▶ ASSIGNMENT
Restate verbatim the span of lines below between the line with "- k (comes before" and the line with "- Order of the", including those two lines, and only that span.

[Records drawn from a dataset]
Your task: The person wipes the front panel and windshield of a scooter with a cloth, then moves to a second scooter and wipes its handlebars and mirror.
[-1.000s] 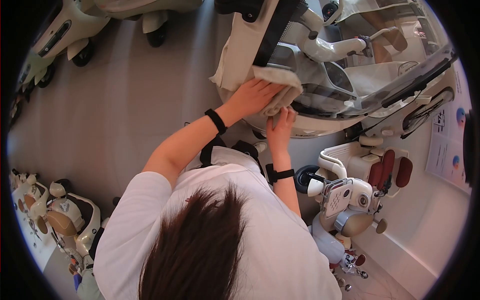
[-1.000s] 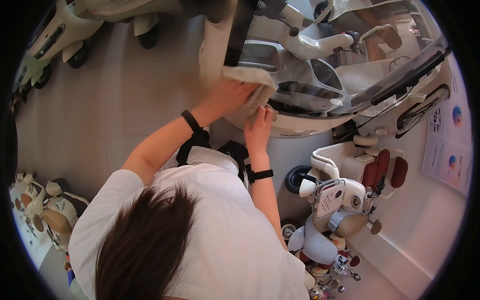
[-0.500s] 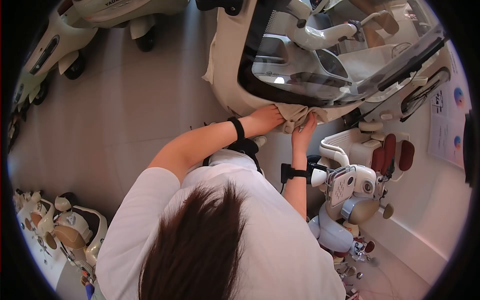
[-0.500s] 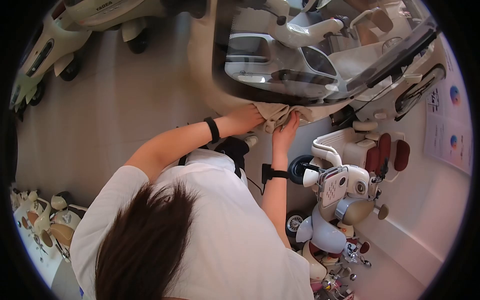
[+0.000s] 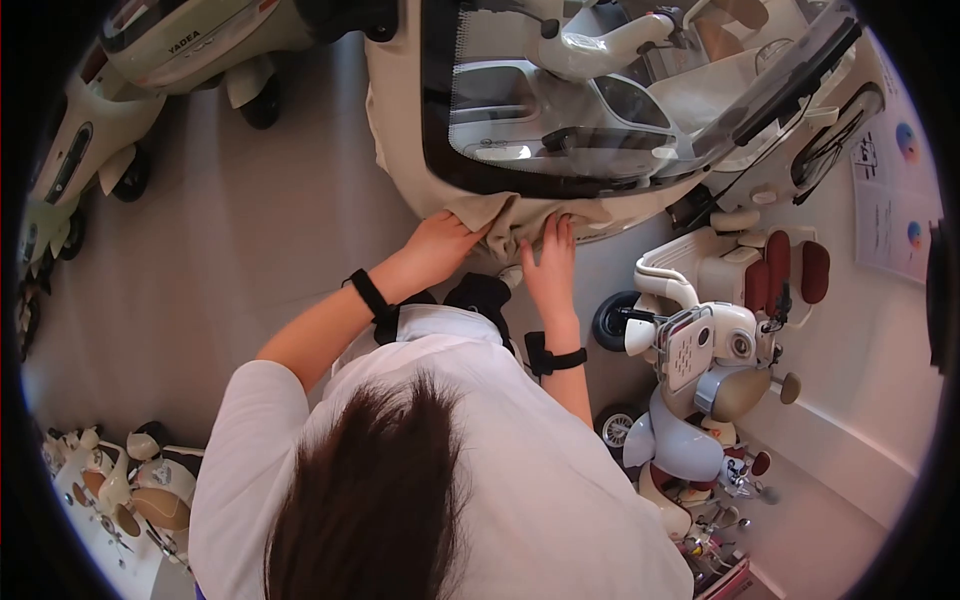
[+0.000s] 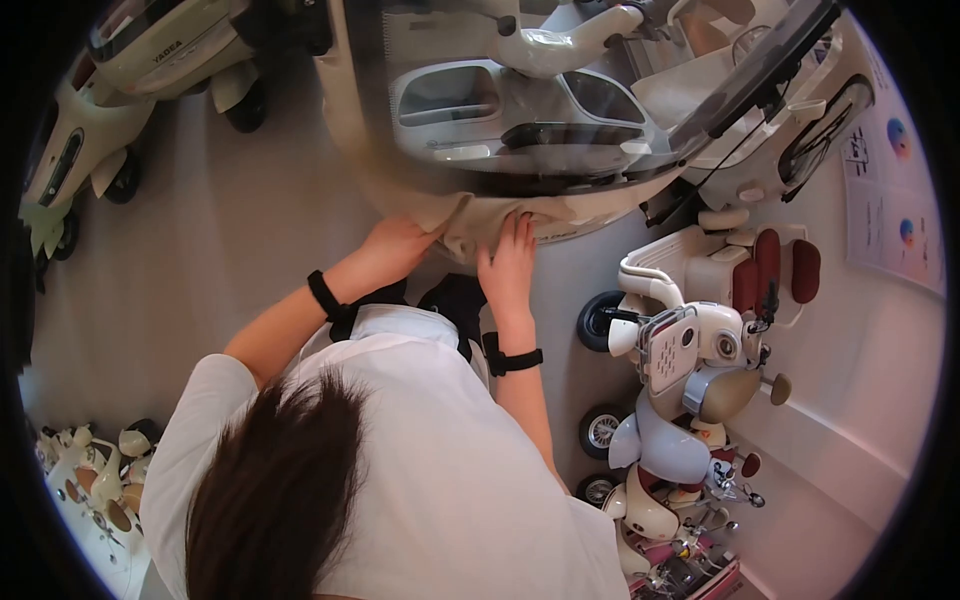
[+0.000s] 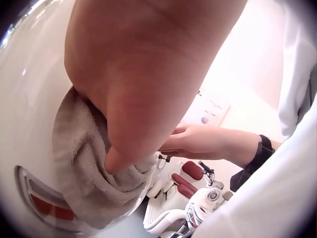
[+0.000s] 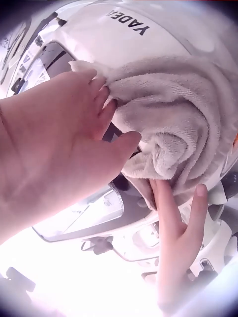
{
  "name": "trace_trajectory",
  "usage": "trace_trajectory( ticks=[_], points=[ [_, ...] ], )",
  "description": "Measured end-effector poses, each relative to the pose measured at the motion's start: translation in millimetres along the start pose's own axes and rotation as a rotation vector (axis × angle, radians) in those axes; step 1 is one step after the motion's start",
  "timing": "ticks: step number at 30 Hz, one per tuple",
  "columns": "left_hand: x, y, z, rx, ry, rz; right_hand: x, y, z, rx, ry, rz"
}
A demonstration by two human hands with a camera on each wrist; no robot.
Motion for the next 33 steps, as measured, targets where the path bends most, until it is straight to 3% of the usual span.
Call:
trace_trajectory(
  ticks=[4,6,8,12,14,19,21,23,26,27,29,33],
  points=[
    [10.1,-7.3,-0.5,-0.089,-0.088,-0.090,9.7,-17.7,-10.3,-0.010,0.158,0.009],
    [14.4,-18.2,2.8,-0.116,-0.078,-0.115,24.4,-29.4,-12.7,0.083,0.284,0.019],
    [15.0,-33.6,8.7,-0.189,0.079,-0.144,59.7,-45.5,-2.7,0.128,0.392,0.064],
    [17.0,-64.4,34.6,-0.146,0.111,-0.041,121.2,-69.6,0.0,0.140,0.497,0.259],
    [17.9,-76.8,53.4,-0.077,0.011,0.037,122.0,-71.6,-14.3,0.113,0.449,0.271],
    [19.5,-85.3,71.2,-0.132,-0.041,0.036,83.9,-71.9,-45.2,-0.083,0.246,0.354],
    [20.3,-80.7,66.2,-0.181,-0.097,0.056,61.1,-62.8,-34.6,-0.050,0.203,0.191],
    [15.6,-73.9,62.4,-0.456,-0.072,0.052,41.3,-51.2,-19.9,-0.011,0.176,0.155],
    [17.1,-56.3,27.5,-0.599,-0.063,-0.073,1.8,-37.7,-15.2,-0.003,0.175,0.049],
    [16.1,-45.3,16.4,-0.603,-0.063,-0.071,-13.7,-34.3,-17.3,-0.041,0.200,-0.012],
    [10.7,-26.5,-8.2,-0.320,-0.178,-0.066,-36.4,-33.5,-18.1,-0.040,0.224,-0.031],
    [6.3,-14.2,-11.4,-0.346,-0.172,-0.057,-48.8,-36.9,-9.1,-0.111,0.416,-0.057]
  ],
)
Point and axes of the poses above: each hand's wrist, its own y-axis away from the middle knuckle, its own z-axis out of the palm, x = y × z, the point moved 3 cm from there along -y, towards the middle knuckle, and after that the axes turned 5 degrees about z, right-handed, at the moved point
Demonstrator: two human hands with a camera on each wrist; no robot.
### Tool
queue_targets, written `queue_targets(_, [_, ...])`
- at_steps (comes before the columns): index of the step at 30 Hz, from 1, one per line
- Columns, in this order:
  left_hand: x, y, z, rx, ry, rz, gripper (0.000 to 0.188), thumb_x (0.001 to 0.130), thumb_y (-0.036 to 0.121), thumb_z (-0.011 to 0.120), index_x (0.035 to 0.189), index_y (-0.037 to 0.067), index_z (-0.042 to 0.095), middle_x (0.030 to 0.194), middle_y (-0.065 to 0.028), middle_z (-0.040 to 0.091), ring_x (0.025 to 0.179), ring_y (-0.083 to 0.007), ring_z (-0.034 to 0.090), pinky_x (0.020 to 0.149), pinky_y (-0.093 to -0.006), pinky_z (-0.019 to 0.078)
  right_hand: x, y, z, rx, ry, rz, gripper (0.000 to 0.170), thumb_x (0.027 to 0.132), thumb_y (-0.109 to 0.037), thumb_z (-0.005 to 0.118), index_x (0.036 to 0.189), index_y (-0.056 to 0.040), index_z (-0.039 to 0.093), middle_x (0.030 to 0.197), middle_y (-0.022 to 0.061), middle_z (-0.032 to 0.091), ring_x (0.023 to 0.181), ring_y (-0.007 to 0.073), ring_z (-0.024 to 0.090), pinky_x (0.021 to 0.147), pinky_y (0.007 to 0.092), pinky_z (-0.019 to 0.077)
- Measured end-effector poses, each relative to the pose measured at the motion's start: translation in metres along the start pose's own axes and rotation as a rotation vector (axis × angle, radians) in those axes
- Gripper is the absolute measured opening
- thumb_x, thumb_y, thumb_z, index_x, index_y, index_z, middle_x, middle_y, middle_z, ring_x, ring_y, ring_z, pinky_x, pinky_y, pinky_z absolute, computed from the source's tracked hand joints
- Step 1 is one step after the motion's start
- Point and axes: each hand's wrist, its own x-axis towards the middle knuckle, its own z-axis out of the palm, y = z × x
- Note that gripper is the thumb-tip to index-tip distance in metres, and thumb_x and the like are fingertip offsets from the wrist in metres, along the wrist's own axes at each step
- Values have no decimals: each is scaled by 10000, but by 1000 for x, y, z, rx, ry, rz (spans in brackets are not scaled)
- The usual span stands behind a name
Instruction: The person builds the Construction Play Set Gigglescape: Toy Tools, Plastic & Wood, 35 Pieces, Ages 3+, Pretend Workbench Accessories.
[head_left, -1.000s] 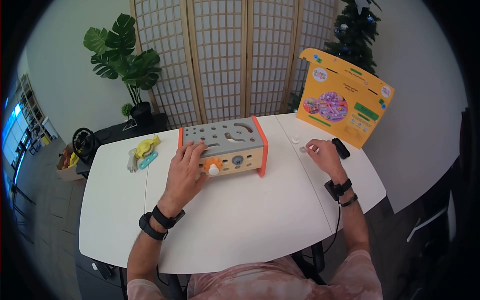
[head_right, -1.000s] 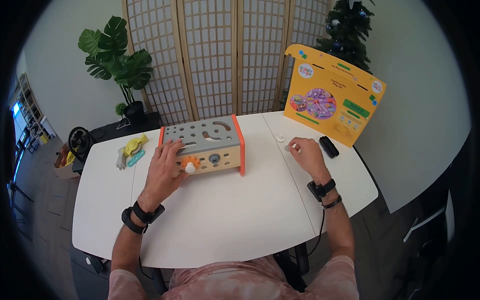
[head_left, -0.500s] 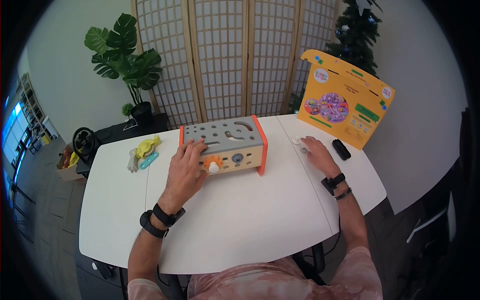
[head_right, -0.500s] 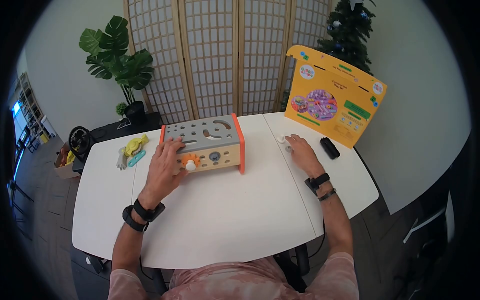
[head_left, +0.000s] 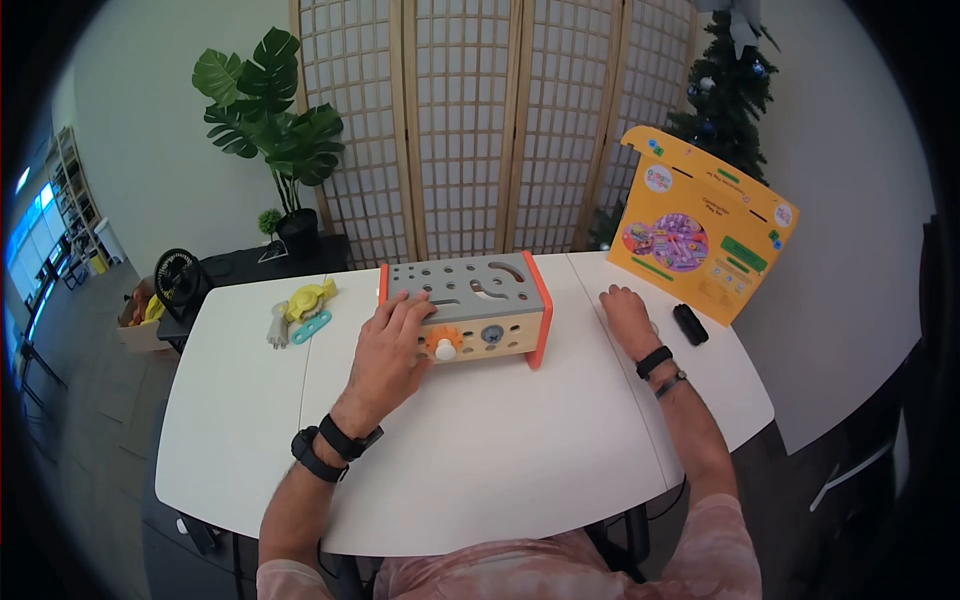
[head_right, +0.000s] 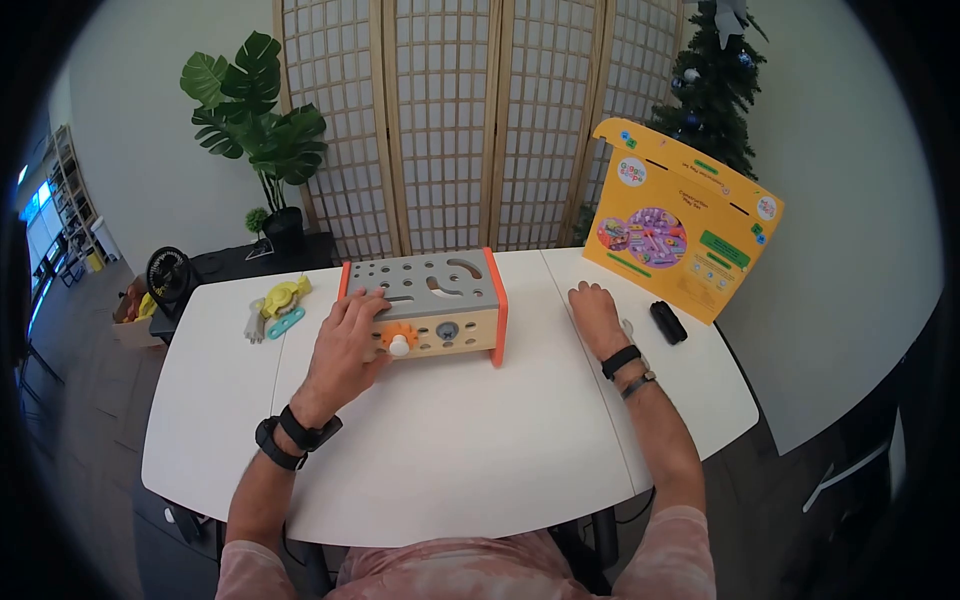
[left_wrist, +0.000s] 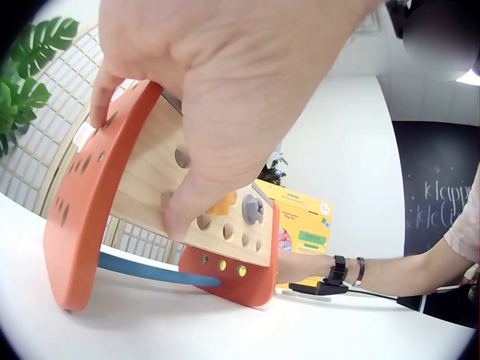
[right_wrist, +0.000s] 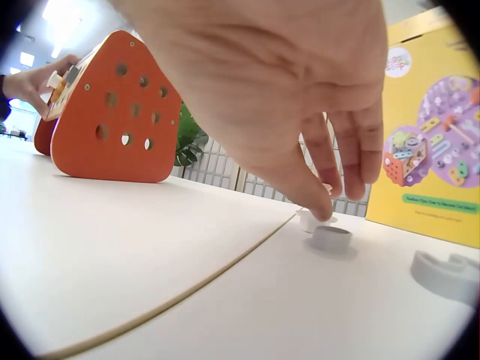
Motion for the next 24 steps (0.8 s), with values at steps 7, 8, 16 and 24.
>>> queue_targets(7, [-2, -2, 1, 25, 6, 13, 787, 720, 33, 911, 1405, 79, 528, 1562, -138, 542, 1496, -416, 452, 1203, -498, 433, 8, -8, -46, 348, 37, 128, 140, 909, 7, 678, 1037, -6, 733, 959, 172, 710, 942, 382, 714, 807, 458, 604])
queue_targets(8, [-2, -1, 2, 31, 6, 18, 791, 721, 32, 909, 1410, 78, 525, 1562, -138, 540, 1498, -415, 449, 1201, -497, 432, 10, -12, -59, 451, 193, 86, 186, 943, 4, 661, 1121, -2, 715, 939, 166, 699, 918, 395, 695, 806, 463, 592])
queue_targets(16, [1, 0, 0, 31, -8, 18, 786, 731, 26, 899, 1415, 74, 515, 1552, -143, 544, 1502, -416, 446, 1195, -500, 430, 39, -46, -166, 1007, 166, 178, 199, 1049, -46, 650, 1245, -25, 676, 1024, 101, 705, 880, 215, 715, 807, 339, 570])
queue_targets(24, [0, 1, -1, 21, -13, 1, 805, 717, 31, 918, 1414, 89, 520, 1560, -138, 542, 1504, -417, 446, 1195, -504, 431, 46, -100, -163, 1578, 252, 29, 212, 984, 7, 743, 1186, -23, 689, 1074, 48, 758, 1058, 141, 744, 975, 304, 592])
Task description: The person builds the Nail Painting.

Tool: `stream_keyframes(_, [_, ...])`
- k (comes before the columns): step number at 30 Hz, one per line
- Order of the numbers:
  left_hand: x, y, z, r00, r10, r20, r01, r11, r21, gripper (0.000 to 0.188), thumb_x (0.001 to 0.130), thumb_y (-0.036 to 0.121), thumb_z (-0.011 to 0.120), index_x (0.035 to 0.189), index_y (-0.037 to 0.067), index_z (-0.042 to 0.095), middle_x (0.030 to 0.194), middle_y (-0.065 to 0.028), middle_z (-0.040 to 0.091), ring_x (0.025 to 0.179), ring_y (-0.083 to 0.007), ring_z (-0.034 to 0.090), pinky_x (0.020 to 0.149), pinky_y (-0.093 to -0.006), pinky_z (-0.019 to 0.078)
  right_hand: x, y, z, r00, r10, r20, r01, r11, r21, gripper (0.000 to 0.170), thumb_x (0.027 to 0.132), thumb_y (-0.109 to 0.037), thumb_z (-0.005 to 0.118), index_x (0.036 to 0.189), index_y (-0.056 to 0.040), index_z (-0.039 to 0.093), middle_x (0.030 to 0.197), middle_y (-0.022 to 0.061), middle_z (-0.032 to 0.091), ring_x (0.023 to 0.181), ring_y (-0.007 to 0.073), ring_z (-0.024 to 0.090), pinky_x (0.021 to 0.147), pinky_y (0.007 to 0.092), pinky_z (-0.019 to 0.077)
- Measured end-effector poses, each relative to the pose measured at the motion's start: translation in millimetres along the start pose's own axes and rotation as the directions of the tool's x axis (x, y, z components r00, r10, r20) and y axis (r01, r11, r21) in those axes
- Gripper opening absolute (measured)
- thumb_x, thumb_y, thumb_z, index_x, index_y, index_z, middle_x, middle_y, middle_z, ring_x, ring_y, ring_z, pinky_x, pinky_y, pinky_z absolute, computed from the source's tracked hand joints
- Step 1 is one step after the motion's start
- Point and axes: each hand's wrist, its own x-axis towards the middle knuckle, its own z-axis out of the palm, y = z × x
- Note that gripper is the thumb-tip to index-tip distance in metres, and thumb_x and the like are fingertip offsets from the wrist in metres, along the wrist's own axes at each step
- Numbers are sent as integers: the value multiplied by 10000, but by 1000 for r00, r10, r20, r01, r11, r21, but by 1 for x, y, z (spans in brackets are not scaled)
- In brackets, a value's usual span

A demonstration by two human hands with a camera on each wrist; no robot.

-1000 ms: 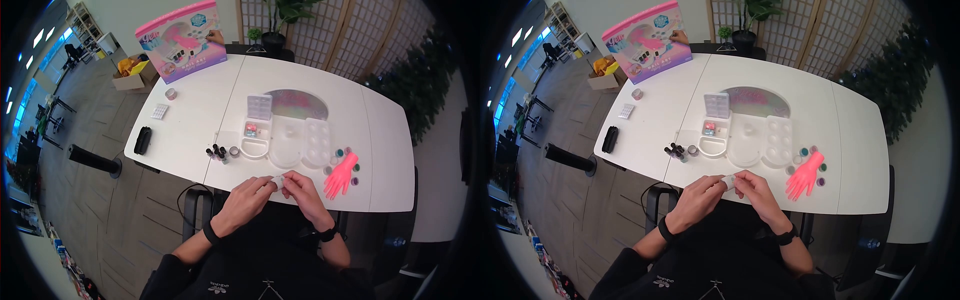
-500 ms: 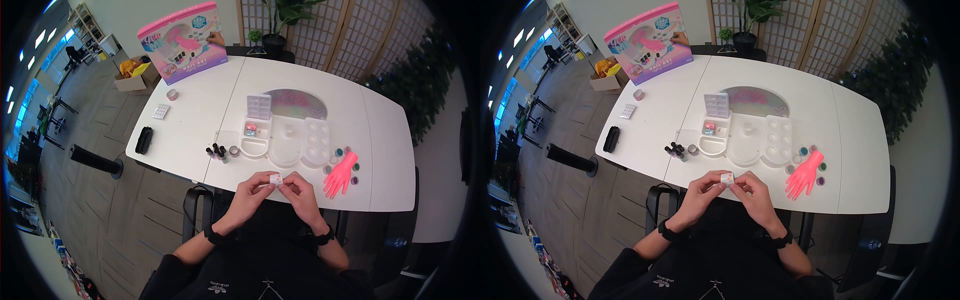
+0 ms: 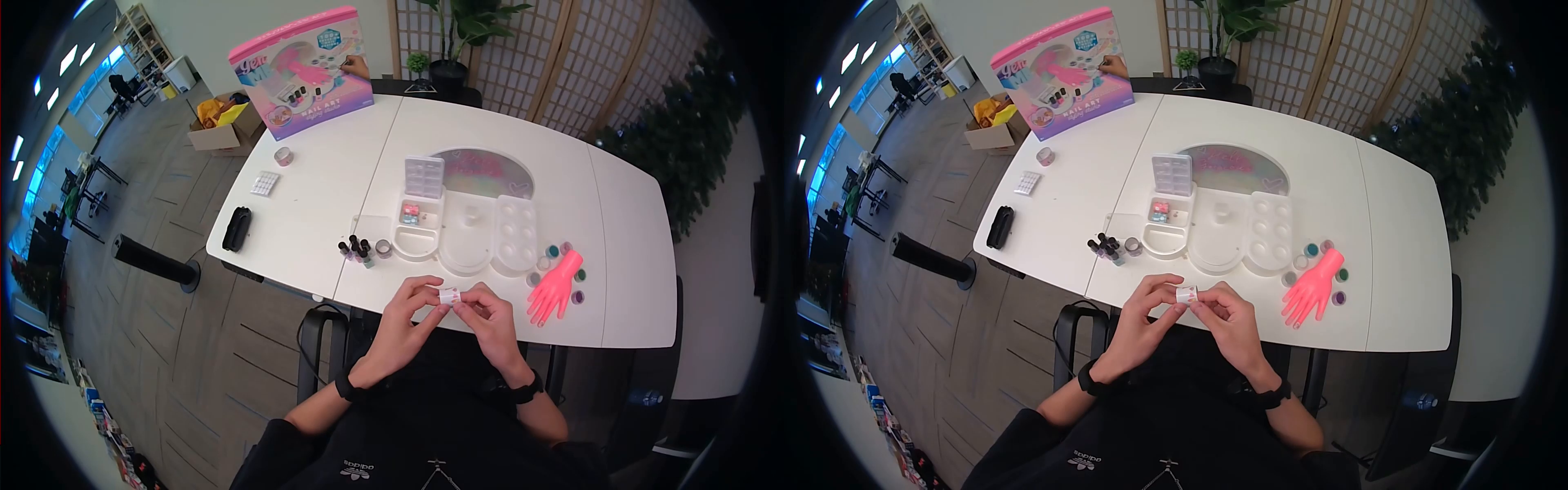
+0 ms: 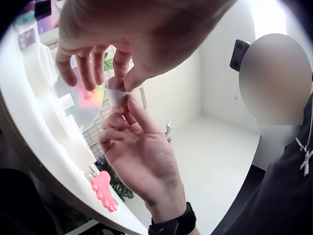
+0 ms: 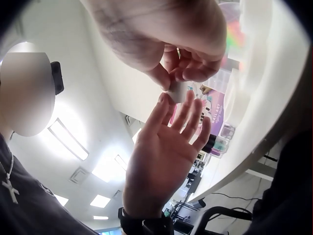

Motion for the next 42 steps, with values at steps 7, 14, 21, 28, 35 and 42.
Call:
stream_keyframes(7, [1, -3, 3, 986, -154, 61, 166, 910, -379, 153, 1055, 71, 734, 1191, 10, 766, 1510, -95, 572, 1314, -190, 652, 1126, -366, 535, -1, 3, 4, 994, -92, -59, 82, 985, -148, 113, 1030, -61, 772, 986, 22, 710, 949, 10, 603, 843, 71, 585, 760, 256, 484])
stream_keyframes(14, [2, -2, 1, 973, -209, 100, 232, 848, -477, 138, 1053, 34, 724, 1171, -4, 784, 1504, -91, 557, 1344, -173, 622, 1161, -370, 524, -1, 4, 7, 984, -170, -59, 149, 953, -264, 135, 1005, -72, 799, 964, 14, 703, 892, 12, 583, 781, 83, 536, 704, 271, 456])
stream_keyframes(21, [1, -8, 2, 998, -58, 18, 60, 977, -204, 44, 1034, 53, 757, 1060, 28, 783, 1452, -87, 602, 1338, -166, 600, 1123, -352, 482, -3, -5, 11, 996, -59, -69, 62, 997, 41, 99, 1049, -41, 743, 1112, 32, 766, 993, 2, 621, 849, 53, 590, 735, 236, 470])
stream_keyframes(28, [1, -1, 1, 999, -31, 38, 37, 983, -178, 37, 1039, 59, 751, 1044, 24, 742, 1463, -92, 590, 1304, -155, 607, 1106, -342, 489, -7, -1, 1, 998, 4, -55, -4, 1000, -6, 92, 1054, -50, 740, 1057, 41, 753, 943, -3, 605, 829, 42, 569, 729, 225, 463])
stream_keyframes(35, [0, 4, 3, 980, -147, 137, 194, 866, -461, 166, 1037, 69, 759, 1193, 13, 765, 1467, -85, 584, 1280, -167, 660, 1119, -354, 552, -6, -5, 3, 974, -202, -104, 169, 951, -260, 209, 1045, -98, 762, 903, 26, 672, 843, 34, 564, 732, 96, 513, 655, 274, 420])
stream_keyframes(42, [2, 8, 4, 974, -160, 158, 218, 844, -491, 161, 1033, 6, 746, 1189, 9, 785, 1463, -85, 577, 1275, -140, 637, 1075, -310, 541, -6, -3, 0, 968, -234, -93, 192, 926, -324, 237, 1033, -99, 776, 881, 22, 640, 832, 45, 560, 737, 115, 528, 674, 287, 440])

▶ SOLVED EXERCISE
- k (comes before the columns): step number at 30 Hz, one per line
- Order of the numbers:

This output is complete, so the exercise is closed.